SALAM: A better immigration compromise. "If we wanted to increase employment-based immigration without also increasing overall immigration levels, in keeping with public opinion, one logical approach would be to limit family reunification, e.g., limiting the extent to which extended family members would be eligible for family-sponsored admissions. The Senate bill does narrow family reunification to a modest degree by eliminating family-sponsored admissions for siblings and adult married children of U.S. citizens over the age of 30, but it could go further in this direction by, for example, setting stronger expectations for self-support." Reihan Salam in National Review.

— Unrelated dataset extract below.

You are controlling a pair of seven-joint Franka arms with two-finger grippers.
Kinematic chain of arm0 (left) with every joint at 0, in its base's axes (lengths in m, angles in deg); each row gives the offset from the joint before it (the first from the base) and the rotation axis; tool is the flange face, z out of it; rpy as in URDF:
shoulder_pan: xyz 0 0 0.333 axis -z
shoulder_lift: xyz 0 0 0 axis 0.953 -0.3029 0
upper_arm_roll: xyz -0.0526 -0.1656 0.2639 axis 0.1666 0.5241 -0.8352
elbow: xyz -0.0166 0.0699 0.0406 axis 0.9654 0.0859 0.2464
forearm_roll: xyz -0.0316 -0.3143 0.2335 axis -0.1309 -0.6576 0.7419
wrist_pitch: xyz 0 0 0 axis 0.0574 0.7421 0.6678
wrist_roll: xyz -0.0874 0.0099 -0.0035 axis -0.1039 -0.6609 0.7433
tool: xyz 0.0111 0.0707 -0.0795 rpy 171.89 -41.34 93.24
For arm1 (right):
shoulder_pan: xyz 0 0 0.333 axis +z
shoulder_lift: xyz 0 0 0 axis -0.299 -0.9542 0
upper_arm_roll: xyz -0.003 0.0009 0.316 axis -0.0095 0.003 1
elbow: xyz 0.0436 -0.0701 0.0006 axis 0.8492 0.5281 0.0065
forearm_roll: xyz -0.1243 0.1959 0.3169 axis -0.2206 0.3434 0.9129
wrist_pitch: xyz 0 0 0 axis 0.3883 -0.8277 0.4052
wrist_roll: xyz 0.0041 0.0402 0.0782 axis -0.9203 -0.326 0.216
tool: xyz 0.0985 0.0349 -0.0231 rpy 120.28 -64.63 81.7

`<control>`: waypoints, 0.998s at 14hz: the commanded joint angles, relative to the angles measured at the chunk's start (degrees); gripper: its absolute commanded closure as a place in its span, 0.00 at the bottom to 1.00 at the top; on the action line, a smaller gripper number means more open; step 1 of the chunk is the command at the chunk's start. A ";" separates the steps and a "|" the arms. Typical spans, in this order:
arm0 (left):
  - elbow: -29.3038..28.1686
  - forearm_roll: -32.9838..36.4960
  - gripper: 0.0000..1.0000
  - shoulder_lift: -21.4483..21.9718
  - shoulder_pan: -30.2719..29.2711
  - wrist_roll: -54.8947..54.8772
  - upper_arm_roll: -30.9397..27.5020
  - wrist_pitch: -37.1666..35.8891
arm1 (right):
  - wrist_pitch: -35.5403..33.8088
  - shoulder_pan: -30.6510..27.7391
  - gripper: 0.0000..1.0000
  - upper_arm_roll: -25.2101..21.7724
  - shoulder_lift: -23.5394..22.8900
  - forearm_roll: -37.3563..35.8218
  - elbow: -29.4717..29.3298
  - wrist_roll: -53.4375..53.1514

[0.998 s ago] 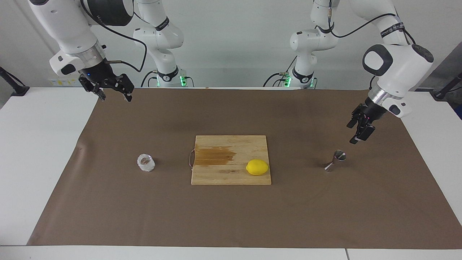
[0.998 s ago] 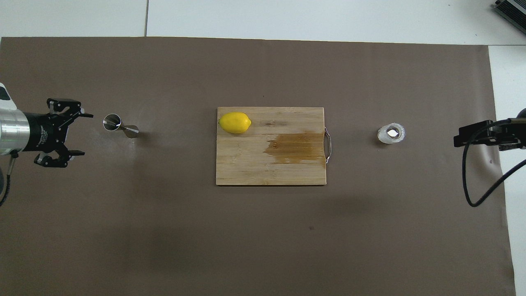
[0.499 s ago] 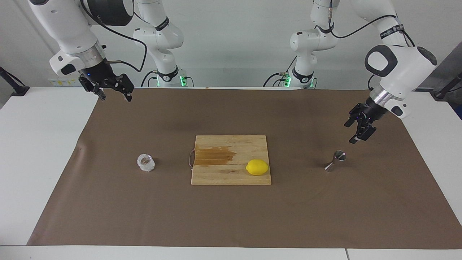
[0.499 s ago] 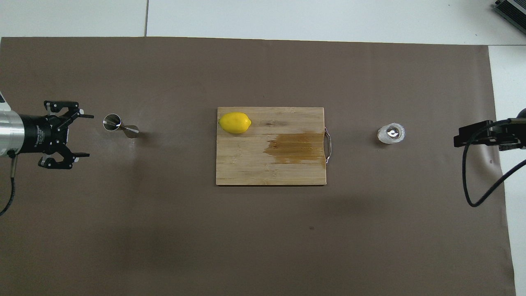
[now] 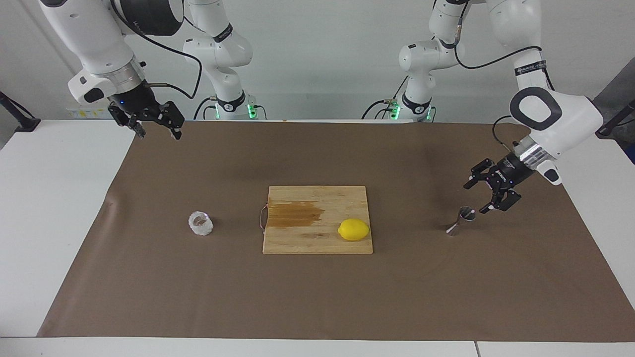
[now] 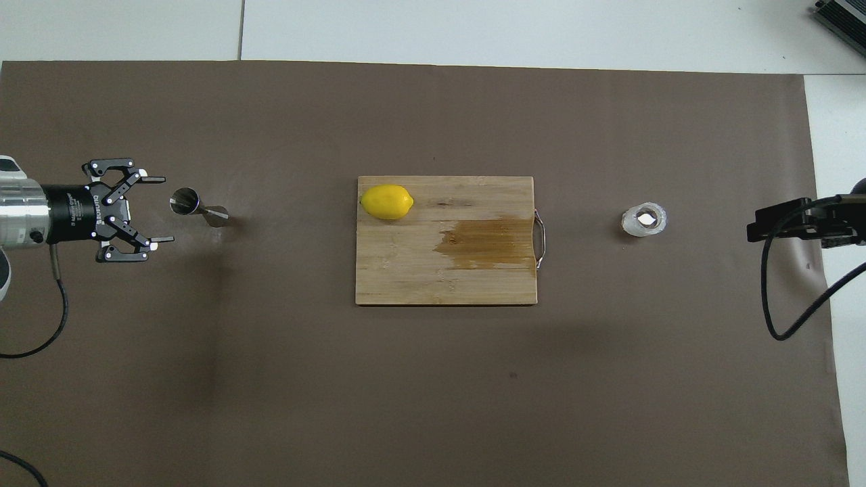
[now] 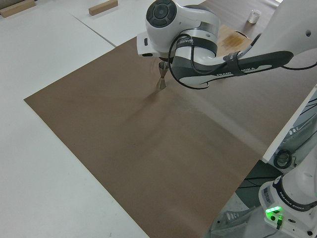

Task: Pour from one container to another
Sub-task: 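Move the left gripper around the metal cup and close it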

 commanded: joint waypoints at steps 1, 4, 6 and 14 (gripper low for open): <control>1.66 -4.96 0.00 -2.75 -0.78 0.63 0.02 2.63 | -0.35 -0.45 0.00 0.38 0.51 -0.26 0.16 -0.68; 1.66 -10.41 0.00 -4.42 -0.78 0.63 0.02 4.92 | -0.35 -0.45 0.00 0.38 0.51 -0.26 0.16 -0.68; 1.13 -11.13 0.00 -5.04 -0.51 0.46 0.10 5.98 | -0.35 -0.45 0.00 0.38 0.51 -0.17 0.16 -0.68; -0.80 -12.63 0.00 -4.70 0.10 0.37 0.10 6.95 | -0.35 -0.45 0.00 0.38 0.51 -0.26 0.16 -0.68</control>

FELDSTEIN AND RUBIN: Fed's systemic-risk balancing act. "We are not expressing a view on whether there are current financial excesses that are potentially destabilizing...or whether the Fed should raise rates now to deal with such possible risks. But we do think it imperative that Fed policy makers have a realistic view of the breadth of the possible systemic risks and of the tools that are available to deal with such risks. The macroprudential tools that the Fed has discussed relate primarily to making banks more resilient, and that is obviously very important. But the possible systemic risks extend to a vast number of other institutions and asset markets, and there the issues around macroprudential regulation become much more complicated." Martin Feldstein and Robert Rubin in The Wall Street Journal.

FRUM: The illusion of a libertarian moment. "The libertarians interviewed by Robert Draper talk about their movement’s exciting, bold ideological vision. Yet the true secret to its post-2008 appeal is just the opposite. Those conservatives who succumb to libertarianism do so in despair, not hope. Instead of competing to govern the state, many now feel that their only hope is defend themselves — with arms if necessary — against an inherently and inevitably hostile and predatory state. Conservatives who still want to compete, win, and govern must trust that this despair will pass. The 'libertarian moment' will last as long as, and no longer than, it takes conservatives to win a presidential election again." David Frum in The Atlantic.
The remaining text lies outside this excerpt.